Work to complete: All lines in the material below that contain "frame" should be located and copied.

Source material:
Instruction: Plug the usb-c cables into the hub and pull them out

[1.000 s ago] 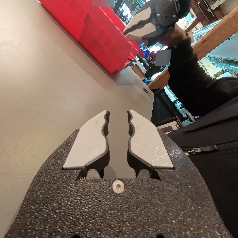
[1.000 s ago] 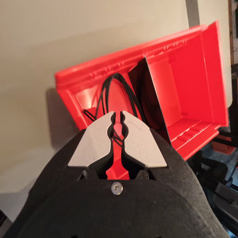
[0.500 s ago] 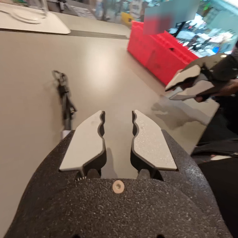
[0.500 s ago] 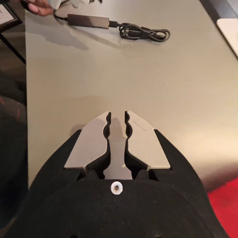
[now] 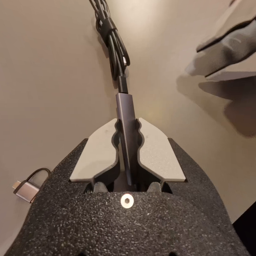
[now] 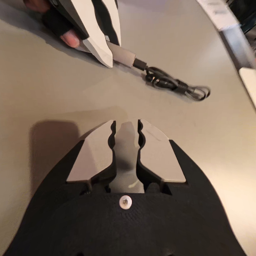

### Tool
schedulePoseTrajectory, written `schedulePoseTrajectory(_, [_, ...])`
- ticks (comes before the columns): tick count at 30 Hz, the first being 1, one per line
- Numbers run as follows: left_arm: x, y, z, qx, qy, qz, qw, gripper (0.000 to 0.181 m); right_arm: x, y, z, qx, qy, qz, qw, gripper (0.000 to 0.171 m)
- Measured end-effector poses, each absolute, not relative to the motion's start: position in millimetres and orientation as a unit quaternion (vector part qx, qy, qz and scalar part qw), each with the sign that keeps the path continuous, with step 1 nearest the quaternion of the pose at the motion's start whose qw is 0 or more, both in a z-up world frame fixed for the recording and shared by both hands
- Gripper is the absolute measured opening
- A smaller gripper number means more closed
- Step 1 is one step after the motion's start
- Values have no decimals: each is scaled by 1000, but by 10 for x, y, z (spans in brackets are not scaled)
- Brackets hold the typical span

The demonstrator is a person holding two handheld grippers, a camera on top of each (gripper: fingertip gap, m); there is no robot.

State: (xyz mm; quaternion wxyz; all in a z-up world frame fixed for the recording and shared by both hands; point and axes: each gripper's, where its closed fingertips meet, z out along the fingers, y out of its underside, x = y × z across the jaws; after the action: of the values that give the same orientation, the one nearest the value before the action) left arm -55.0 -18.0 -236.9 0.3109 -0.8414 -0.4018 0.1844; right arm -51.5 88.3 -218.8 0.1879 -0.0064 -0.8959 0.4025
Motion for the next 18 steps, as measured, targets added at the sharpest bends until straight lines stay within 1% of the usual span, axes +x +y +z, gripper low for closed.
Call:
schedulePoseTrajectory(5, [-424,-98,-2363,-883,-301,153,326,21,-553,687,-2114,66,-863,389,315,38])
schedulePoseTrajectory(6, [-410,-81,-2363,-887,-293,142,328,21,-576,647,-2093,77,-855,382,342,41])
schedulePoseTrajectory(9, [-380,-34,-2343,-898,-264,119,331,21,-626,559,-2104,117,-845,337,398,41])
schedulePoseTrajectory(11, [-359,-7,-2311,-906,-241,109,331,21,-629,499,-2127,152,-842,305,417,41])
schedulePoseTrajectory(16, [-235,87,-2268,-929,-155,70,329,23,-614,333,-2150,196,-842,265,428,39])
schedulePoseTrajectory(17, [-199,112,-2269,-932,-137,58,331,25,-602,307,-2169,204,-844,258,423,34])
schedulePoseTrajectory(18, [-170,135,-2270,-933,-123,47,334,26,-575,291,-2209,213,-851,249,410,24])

Answer below:
- Measured end-effector poses, each absolute, not relative to the motion's start: position in millimetres and orientation as a unit quaternion (vector part qx, qy, qz and scalar part qw), each with the sign that keeps the path continuous, with step 1 nearest the quaternion of the pose at the motion's start whose qw is 0 or more, both in a z-up world frame fixed for the recording and shared by both hands
State: (xyz mm; quaternion wxyz; all in a z-up world frame fixed for the recording and shared by both hands; point and axes: each gripper's, where its closed fingertips meet, z out along the fingers, y out of its underside, x = y × z across the jaws; after the action: of the values that give the same orientation, the one nearest the value before the action) left arm -55.0 -18.0 -236.9 0.3109 -0.8414 -0.4018 0.1844; right arm -51.5 88.3 -218.8 0.1879 -0.0064 -0.8959 0.4025

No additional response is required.